START DATA

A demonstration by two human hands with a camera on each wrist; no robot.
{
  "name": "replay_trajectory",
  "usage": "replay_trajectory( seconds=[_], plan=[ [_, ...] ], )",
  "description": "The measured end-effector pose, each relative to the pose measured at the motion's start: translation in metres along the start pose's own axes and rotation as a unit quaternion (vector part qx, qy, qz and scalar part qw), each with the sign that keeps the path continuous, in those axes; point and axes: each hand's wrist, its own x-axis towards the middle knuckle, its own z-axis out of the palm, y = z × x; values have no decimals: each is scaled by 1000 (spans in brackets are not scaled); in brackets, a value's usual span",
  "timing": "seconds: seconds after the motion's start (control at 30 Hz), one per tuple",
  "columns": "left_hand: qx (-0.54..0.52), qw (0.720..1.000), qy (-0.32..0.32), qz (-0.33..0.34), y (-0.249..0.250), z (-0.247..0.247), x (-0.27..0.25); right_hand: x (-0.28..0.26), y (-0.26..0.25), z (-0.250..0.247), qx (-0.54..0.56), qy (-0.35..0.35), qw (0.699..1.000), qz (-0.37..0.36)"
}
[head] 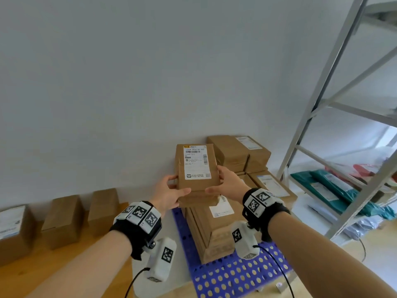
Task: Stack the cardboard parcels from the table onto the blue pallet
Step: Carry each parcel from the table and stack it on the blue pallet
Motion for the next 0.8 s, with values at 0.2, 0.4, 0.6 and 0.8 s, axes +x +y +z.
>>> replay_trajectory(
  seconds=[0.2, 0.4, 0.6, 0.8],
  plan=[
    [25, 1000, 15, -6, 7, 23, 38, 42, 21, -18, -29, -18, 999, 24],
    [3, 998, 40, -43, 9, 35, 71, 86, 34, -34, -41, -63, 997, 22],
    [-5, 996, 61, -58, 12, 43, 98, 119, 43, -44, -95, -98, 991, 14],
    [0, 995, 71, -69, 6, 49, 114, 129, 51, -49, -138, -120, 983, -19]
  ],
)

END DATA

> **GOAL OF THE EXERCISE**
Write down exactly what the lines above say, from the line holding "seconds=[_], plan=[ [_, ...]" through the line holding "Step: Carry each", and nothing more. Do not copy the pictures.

> **RESPONSE TO THIS TASK**
  "usage": "replay_trajectory( seconds=[_], plan=[ [_, ...] ], )",
  "description": "The measured end-effector pose, each relative to the pose measured at the motion's start: translation in metres along the start pose's own axes and rotation as a unit quaternion (vector part qx, qy, qz and scalar part qw), each with the sign that keeps the path continuous, in those axes; point and axes: each hand's wrist, its own x-axis towards the middle knuckle, its own z-axis out of the palm, y = z × x; values have no decimals: each is scaled by 1000 (spans in brackets are not scaled); in brackets, a value's usual span",
  "timing": "seconds: seconds after the motion's start (control at 30 Hz), one per tuple",
  "columns": "left_hand: qx (-0.54..0.52), qw (0.720..1.000), qy (-0.32..0.32), qz (-0.33..0.34), y (-0.249..0.250), z (-0.247..0.247), x (-0.27..0.25); right_hand: x (-0.28..0.26), y (-0.26..0.25), z (-0.250..0.247), qx (-0.54..0.56), qy (-0.35..0.35), qw (0.699..1.000), qz (-0.37..0.36)"
}
[head] 
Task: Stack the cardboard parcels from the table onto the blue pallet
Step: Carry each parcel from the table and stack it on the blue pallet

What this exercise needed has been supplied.